Padahal, kita merasa udah kasih semua fasilitas dan nggak membeda-bedakan asisten rumah tangga sama keluarga sendiri. Tapi, yang namanya keluarga kandung, kehangatannya nggak akan terganti.
"Rumah mamamu juga enak, ya. Kompleknya besar, halamannya luas."
"Ya, pasti lah. Belum kota banget, masih banyak lahan kosong," sahutku.

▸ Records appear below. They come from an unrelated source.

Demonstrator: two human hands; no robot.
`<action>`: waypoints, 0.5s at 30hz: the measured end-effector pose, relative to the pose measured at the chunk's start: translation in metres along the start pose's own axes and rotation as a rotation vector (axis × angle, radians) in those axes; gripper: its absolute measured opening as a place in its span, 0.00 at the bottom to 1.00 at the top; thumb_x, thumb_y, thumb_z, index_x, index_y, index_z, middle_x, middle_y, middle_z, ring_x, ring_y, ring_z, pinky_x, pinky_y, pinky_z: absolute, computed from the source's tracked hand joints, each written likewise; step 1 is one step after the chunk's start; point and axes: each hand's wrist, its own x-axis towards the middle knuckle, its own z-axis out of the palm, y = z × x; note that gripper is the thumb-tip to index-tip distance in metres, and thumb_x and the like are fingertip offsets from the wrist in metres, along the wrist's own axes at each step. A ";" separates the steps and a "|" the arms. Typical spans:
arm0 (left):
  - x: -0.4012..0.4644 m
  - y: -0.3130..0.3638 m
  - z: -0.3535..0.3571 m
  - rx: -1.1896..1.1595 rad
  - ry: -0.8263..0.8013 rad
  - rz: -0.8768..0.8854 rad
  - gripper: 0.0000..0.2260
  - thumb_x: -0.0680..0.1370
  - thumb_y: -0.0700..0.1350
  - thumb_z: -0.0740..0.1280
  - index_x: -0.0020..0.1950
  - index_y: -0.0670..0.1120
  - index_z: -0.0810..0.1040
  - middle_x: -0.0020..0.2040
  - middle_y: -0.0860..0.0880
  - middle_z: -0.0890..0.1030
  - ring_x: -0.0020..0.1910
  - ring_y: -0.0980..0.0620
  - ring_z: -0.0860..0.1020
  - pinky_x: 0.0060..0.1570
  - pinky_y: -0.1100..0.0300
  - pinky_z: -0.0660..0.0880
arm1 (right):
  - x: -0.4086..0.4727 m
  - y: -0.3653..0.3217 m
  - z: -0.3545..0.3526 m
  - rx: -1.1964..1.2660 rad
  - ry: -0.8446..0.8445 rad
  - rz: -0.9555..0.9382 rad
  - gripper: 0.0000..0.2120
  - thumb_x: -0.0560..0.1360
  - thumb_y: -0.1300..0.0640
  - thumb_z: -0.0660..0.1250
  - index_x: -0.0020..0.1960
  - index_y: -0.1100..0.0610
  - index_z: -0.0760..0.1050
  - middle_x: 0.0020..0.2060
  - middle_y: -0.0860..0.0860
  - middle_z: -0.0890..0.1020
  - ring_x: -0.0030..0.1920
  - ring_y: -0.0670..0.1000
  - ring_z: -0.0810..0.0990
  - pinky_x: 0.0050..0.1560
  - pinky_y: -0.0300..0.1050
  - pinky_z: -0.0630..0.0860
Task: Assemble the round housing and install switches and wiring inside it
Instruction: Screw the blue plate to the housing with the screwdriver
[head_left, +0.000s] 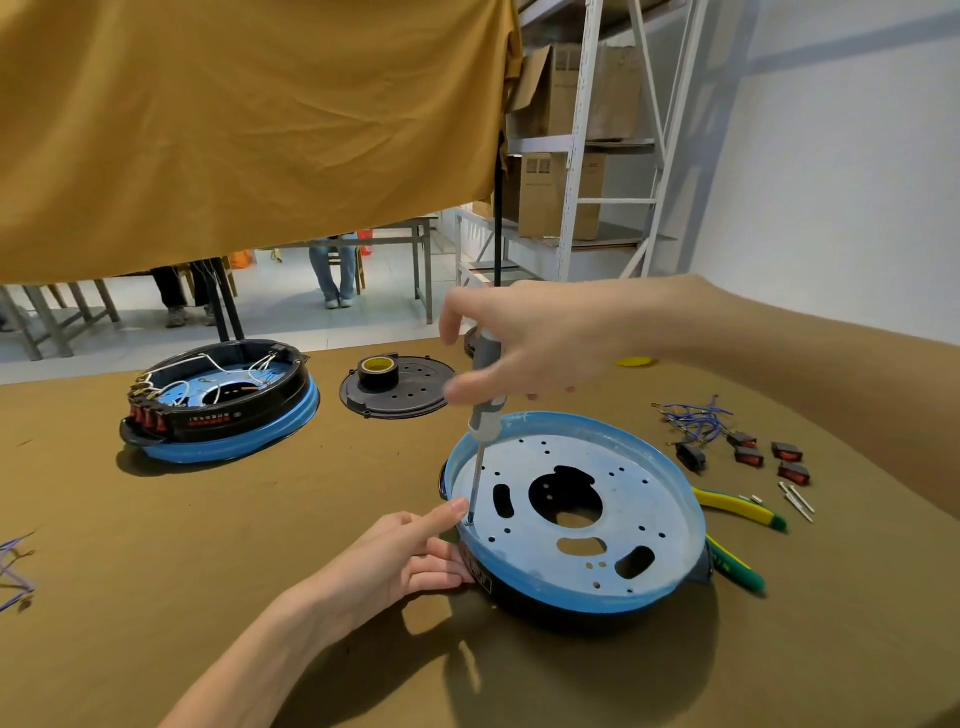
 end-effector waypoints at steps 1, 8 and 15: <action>-0.001 0.000 0.000 -0.004 0.001 0.000 0.54 0.58 0.67 0.82 0.73 0.40 0.66 0.51 0.38 0.87 0.53 0.42 0.86 0.48 0.56 0.83 | -0.002 0.000 -0.003 0.060 -0.050 -0.010 0.20 0.79 0.48 0.72 0.64 0.47 0.66 0.45 0.52 0.85 0.31 0.43 0.83 0.29 0.38 0.79; -0.004 0.003 0.004 -0.009 0.004 -0.006 0.48 0.64 0.65 0.79 0.74 0.40 0.65 0.51 0.39 0.87 0.53 0.42 0.86 0.49 0.56 0.83 | 0.000 0.001 0.001 0.044 0.010 -0.022 0.14 0.81 0.45 0.69 0.60 0.49 0.68 0.41 0.51 0.84 0.31 0.49 0.83 0.29 0.39 0.79; -0.007 0.005 0.005 -0.026 0.010 -0.017 0.46 0.64 0.64 0.78 0.72 0.41 0.65 0.50 0.39 0.87 0.53 0.42 0.86 0.49 0.56 0.84 | 0.004 0.003 0.002 -0.051 0.064 -0.017 0.12 0.80 0.41 0.66 0.52 0.49 0.73 0.36 0.51 0.86 0.28 0.50 0.84 0.29 0.42 0.82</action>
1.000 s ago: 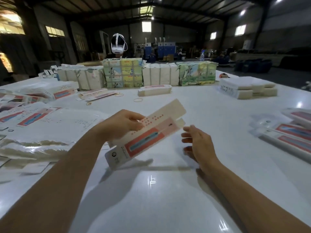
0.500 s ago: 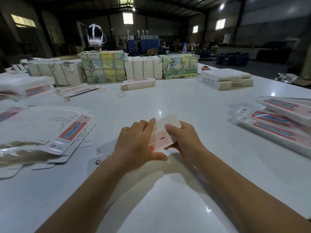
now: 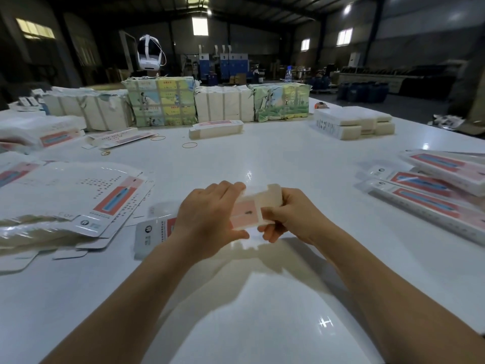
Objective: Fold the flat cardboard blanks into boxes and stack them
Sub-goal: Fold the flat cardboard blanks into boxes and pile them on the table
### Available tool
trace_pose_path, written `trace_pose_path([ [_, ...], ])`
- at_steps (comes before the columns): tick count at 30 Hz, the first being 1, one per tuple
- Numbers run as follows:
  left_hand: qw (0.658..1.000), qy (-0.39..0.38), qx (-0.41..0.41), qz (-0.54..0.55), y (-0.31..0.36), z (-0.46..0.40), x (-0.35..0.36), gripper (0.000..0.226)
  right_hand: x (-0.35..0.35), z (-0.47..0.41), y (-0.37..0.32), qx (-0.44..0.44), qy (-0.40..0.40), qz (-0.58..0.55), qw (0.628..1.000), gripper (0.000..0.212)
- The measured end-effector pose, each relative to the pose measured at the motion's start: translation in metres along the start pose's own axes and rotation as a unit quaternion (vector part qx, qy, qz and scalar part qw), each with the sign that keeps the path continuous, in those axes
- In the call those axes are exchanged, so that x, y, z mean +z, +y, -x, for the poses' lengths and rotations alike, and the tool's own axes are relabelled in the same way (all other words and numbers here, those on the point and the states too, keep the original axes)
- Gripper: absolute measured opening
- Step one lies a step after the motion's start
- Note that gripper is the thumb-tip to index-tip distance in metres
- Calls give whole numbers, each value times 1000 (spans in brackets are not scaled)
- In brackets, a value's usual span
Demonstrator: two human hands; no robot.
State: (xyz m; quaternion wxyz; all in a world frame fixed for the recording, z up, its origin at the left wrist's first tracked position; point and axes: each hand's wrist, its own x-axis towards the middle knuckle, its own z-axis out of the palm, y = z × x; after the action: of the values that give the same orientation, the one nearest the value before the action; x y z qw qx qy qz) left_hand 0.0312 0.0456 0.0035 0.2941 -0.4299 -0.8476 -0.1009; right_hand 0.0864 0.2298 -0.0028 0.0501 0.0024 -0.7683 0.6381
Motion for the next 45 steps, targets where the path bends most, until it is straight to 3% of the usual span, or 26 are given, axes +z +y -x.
trace_pose_path([
  [3, 1000, 14, 0, -3, 0, -1, -1, 82, -1, 0, 1, -3, 7, 15, 1000, 24],
  [6, 1000, -14, 0, 0, -5, 1, 2, 90, -2, -1, 0, 2, 27, 2, 1000, 23],
  [9, 998, -46, -32, 26, -12, 4, 4, 93, -6, -4, 0, 9, 68, -18, 997, 20],
  [12, 995, -26, -77, 65, -15, 3, 5, 84, -3, -5, -1, -5, 96, -89, 991, 10],
  [15, 990, 13, -117, 79, -20, 3, 4, 72, 6, -3, 0, -59, 218, -134, 965, 9],
  [18, 985, 19, -153, 79, -24, 5, 3, 66, 18, 4, 4, -166, 345, 0, 924, 12],
  [21, 983, 16, -167, 79, -23, 4, 5, 67, 35, 6, 7, -219, 313, 99, 919, 16],
  [29, 987, 0, -137, 83, -17, 4, 12, 71, 41, 7, 6, -205, 281, 77, 934, 29],
  [33, 992, -16, -103, 74, -17, 4, 13, 75, 39, 6, 6, -163, 237, 89, 954, 51],
  [38, 991, -14, -106, 77, -16, 5, 14, 76, 39, 6, 4, -194, 273, 132, 933, 25],
  [45, 992, -15, -113, 55, -11, 3, 15, 78, 40, 3, 4, -170, 254, 137, 942, 27],
])
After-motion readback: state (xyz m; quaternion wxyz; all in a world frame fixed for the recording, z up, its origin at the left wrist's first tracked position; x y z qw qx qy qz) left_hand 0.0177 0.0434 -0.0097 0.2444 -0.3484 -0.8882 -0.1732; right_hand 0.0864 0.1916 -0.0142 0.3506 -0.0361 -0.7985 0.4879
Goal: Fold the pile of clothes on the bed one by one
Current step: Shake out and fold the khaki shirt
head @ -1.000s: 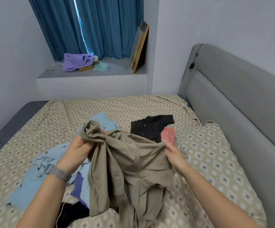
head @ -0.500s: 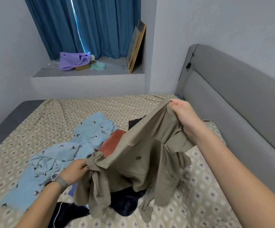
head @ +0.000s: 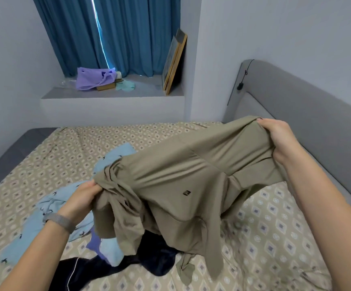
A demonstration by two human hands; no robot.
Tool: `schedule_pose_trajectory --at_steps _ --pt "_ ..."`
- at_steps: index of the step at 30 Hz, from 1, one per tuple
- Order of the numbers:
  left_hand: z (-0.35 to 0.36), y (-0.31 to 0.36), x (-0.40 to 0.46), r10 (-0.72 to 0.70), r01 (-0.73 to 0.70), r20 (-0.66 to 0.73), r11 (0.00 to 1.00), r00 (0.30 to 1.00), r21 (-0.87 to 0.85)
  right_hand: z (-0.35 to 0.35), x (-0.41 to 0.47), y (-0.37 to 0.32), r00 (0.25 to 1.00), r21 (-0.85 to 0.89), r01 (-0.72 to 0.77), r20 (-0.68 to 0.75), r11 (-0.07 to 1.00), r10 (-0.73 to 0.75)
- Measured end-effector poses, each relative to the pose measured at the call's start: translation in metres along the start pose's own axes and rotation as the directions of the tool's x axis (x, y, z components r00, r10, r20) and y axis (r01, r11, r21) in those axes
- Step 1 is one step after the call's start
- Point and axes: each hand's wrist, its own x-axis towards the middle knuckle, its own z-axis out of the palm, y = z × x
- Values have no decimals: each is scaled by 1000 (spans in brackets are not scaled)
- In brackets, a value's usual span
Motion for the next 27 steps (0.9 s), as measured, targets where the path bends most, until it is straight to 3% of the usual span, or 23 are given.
schedule_pose_trajectory --at_steps 2,5,7,9,10,12,14,16,18,22,27 --pt "6 14 -7 16 -13 44 997 999 -72 -16 6 8 996 -37 -44 -77 998 41" --pt "32 34 -12 37 -17 139 989 990 -146 -30 9 30 987 -298 -159 -72 941 143" --pt "57 47 -13 57 -20 201 983 978 -184 -26 6 54 964 -574 -164 81 802 255" --pt "84 60 -12 55 -18 251 989 967 -145 -11 -5 71 879 -795 23 305 606 367" --pt "97 64 -12 48 -19 270 994 962 -109 1 -13 78 821 -805 93 395 586 412" --pt "120 69 -11 37 -26 328 999 944 -37 27 -31 90 726 -695 161 565 701 393" --pt "139 70 -10 35 -35 378 999 925 -7 53 -49 104 647 -563 323 718 761 257" --pt "149 69 -10 32 -35 410 999 911 -1 70 -66 115 607 -469 331 770 819 196" --pt "149 68 -11 26 -39 446 999 895 20 78 -78 118 613 -383 203 767 901 188" --pt "128 61 -9 55 -87 470 995 881 47 72 -79 112 718 -246 96 688 965 103" --pt "95 9 -1 1 -12 422 1000 907 23 65 -73 92 795 -222 90 604 971 64"
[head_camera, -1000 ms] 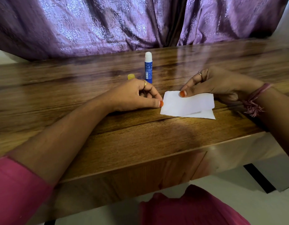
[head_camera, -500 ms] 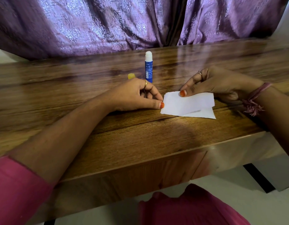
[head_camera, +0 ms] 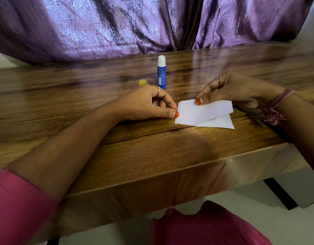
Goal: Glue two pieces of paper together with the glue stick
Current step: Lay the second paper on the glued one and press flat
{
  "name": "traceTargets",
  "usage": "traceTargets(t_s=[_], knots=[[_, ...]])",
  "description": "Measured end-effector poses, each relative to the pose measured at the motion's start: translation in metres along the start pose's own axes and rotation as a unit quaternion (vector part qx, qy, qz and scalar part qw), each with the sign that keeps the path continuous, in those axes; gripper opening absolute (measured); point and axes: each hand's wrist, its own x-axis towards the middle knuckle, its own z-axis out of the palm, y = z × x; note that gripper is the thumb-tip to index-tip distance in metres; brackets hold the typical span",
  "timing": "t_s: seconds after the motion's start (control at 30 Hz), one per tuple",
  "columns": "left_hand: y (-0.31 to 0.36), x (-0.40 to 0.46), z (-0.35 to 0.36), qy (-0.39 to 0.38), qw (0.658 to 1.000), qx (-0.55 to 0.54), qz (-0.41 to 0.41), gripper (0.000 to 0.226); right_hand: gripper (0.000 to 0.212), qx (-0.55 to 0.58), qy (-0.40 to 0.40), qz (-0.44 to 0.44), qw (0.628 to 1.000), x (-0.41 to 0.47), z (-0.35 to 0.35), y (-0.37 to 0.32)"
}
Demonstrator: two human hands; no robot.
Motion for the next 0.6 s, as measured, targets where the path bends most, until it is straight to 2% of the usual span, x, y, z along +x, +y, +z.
traceTargets(t_s=[0.13,0.3,0.6], knots=[[0.0001,-0.0004,0.0002,0.000,1.000,-0.003,0.002,0.028,0.025,-0.002,0.001,0.004,1.000,0.0003,0.0000,0.0003],[0.0020,-0.0008,0.0005,-0.002,1.000,0.003,0.001,0.041,0.025,-0.001,0.001,0.005,1.000,0.0001,-0.0001,0.0003],[0.0016,0.0000,0.0006,-0.004,1.000,0.000,-0.005,0.043,0.023,-0.002,-0.006,0.005,1.000,0.0012,-0.0007,0.0001]])
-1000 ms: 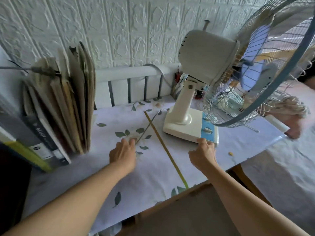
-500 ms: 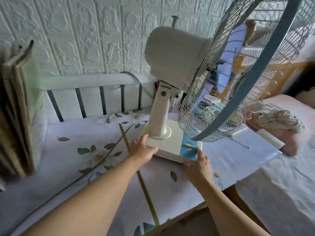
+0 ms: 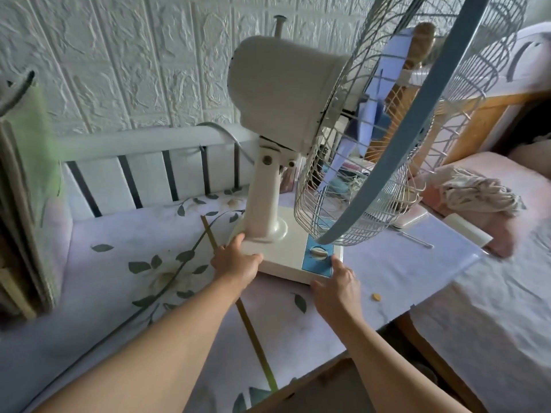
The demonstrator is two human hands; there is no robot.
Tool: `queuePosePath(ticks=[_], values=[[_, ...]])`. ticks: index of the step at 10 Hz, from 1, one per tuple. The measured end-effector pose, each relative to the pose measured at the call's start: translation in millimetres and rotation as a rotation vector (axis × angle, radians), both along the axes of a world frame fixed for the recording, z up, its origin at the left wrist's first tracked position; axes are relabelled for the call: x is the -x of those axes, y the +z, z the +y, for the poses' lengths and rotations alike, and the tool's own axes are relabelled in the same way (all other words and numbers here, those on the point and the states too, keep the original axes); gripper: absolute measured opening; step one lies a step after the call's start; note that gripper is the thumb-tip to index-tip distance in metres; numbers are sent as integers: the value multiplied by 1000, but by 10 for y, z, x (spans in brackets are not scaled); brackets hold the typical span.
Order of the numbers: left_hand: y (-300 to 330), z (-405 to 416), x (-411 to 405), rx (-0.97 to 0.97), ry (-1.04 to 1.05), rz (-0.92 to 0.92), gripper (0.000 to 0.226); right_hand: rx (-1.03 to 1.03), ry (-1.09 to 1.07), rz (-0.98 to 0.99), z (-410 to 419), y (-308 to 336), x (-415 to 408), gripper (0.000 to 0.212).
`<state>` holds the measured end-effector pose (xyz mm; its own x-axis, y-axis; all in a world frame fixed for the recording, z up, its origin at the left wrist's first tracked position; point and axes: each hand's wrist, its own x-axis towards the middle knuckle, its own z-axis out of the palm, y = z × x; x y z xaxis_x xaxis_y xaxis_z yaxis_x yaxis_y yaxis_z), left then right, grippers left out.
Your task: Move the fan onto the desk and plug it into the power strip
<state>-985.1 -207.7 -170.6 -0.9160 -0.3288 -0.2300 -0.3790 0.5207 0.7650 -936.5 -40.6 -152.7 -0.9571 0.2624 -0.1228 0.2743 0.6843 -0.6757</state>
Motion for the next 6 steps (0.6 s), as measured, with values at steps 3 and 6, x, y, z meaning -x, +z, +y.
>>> queuePosePath(ticks=[3, 6], values=[[20, -64, -86, -43, -58, -55, 73, 23, 69, -37, 14, 6, -23, 62], [367, 22, -526, -39, -129, -55, 80, 68, 180, -158, 168, 102, -194, 92]])
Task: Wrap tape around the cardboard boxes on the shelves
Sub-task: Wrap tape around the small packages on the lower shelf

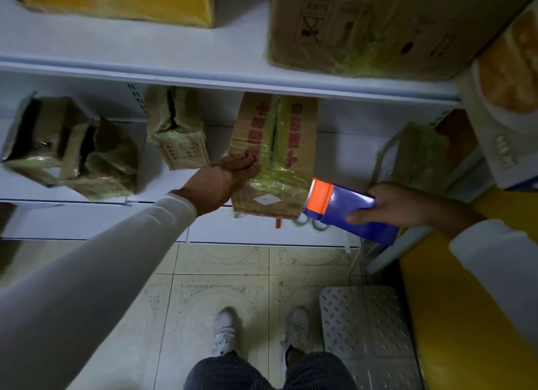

Dua hari berkunjung ke rumah mama, cukup mengobati rinduku. Selama empat tahun kabur ke Newark, baru sekali ini aku menemui ibuku. Bukannya tidak ingin, tapi merasa bersalah karena sudah meninggalkannya tanpa pamit. Waktu itu aku cuma bilang butuh waktu menenangkan diri, tapi aku nggak pernah terus terang, kalau aku menetap di Newark. Tiga bulan pertama di sana, aku sama sekali nggak menghubungi Mama. Namun, di bulan selanjutnya komunikasi kami lancar.
"Ya ampun, Naren, kamu kok tambah kurus, ya?" tukas Mama setelah berjabat tangan dengan Naren.
Lelaki itu tersenyum tipis. "Kangen bikin nggak nafsu makan, Tante."
"Tenang, Tante bakal masakin yang enak-enak. Kalian di sini seminggu, 'kan?"
"Dua hari doang, Ma," jawabku. Sekilas aku melihat kekecewaan terpancar dari sorot mata mama. "Nanti kalau jadwalku udah kosong, aku bakal liburan di sini, lama." Pasti. Aku akan meluangkan waktuku untuk ke sini. Aku kangen banget sama mama sama adikku, sama nenekku juga. Hanya mereka keluarga yang aku punya. Kami bersama-sama mencoba bangkit, perlahan.
"Jangan keseringan ngelamun. Di halaman belakang, kata Pak Sugeng ada penunggunya." Naren menepuk bahuku.
Aku menghela napas panjang, mengurut dada, karena terlalu kaget. "Ngarang." Aku ikut berdiri, menggamit lengannya, berjalan masuk. Namun, langkah kami terhenti ketika melihat sosok yang berdiri di depan kami.
"Mama?"
Itu suara Naren, sedangkan aku membeku di tempat dan berusaha mengatur detak jantungku yang menggila.
***
"Mama nggak tahu kamu sebodoh ini, Naren," Tante Azela berdecak, memalingkan muka dari putra pertamanya. "Kamu kembali sama Sahira setelah apa yang dia lakukan ke kamu? Ke kita?"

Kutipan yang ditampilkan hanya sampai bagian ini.